The illness reporting failures carry a different but equally serious risk. Norovirus, one of the most common causes of foodborne illness outbreaks in the United States, spreads primarily through food workers who are symptomatic and continue working. A restaurant with no written health policy and no active manager on duty has removed the two most basic mechanisms for catching that problem before it reaches a dining room.
The improper chemical storage violation closes a loop that the other violations open. If handwashing is inadequate, surfaces are not sanitized, utensils carry bacterial biofilm, and chemicals are stored near food, the cumulative exposure risk for anyone who ate at this restaurant on July 13 is not theoretical. It is the product of at least seven overlapping failures happening at the same time.
The Longer Record
The July 13 inspection was the 21st on record for Cilantro Asian Bistro. Across those inspections, the facility has accumulated 137 total violations.

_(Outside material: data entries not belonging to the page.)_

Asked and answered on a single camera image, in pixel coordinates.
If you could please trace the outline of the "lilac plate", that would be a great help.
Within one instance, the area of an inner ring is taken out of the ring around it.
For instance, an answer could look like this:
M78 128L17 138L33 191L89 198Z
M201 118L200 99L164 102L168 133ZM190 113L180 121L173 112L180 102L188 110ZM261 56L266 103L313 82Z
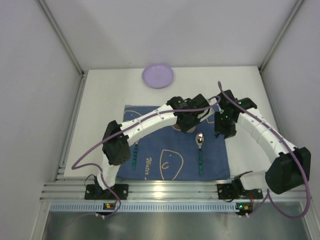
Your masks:
M166 63L149 65L142 72L143 82L153 89L162 89L169 86L174 78L173 69Z

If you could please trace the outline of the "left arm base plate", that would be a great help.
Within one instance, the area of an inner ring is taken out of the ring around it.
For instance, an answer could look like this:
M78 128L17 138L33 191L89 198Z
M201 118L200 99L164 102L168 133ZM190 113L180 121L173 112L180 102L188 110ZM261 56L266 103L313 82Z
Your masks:
M102 190L99 185L88 184L85 190L85 200L116 200L116 196L108 189ZM129 194L128 184L115 184L111 190L119 197L120 200L126 200Z

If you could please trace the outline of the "green handled spoon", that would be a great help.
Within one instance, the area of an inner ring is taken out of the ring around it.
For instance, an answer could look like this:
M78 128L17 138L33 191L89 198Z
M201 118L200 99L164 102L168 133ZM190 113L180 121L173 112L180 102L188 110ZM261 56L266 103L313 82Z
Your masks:
M202 175L204 171L204 165L203 165L203 151L202 151L202 145L204 143L204 135L199 132L195 137L195 142L198 146L198 167L199 167L199 174Z

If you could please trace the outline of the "blue cloth placemat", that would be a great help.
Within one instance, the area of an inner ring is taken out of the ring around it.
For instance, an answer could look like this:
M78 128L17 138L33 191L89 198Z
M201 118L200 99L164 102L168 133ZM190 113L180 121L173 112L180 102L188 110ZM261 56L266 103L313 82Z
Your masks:
M203 174L199 174L196 135L202 133L204 143ZM122 164L117 178L124 180L216 181L230 174L225 139L215 137L215 120L210 116L192 133L183 133L172 126L157 130L138 141L136 168L132 170L135 143L131 158Z

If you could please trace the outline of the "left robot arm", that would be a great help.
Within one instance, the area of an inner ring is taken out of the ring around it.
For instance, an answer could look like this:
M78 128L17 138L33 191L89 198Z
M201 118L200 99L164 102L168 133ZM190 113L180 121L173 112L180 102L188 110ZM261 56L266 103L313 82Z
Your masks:
M120 165L131 158L130 147L143 137L162 128L177 125L186 133L213 114L211 101L202 94L194 98L172 97L162 106L133 120L111 121L105 130L102 144L102 170L97 183L106 190L115 185Z

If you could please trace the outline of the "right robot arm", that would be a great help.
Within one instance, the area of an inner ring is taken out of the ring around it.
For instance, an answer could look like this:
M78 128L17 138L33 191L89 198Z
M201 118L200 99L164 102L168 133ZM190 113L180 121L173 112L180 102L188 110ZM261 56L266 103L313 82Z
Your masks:
M241 126L257 142L270 161L268 170L246 171L234 178L241 192L269 189L282 194L310 179L311 152L298 148L281 136L261 115L250 98L236 99L231 90L221 91L219 112L215 112L215 135L225 139L236 135Z

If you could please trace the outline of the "green handled fork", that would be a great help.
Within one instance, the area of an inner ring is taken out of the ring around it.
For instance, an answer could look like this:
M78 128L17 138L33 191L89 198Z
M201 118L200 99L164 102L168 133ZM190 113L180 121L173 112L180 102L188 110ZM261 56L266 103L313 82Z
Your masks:
M139 148L139 142L136 141L133 149L132 170L135 170L137 166L138 148Z

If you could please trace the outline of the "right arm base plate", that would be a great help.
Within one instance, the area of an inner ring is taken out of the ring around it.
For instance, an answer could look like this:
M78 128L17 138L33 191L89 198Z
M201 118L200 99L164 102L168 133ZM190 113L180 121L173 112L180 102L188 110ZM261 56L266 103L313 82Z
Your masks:
M261 189L240 191L231 183L219 183L216 186L219 200L250 200L251 198L261 200L264 198Z

The pattern in the prior inspection data is not one of isolated bad days. The restaurant logged 6 high-severity violations in May 2024, 5 more in November 2024, 8 high-severity violations in March 2025 followed by a clean callback the next day, and 5 more in both July 2025 and January 2026. The July 13 total of 12 high-severity violations is the worst single-inspection count in the recent record.
Cilantro Asian Bistro: Recent Inspection Pattern
The restaurant's one prior emergency closure came in May 2016, for roach activity. It reopened the next day. In the decade since, the facility has never been closed again, including after the 8-violation inspection in March 2025 and the 5-violation inspection in January 2026.
After 12 high-severity violations on July 13, 2026, Cilantro Asian Bistro remained open for business.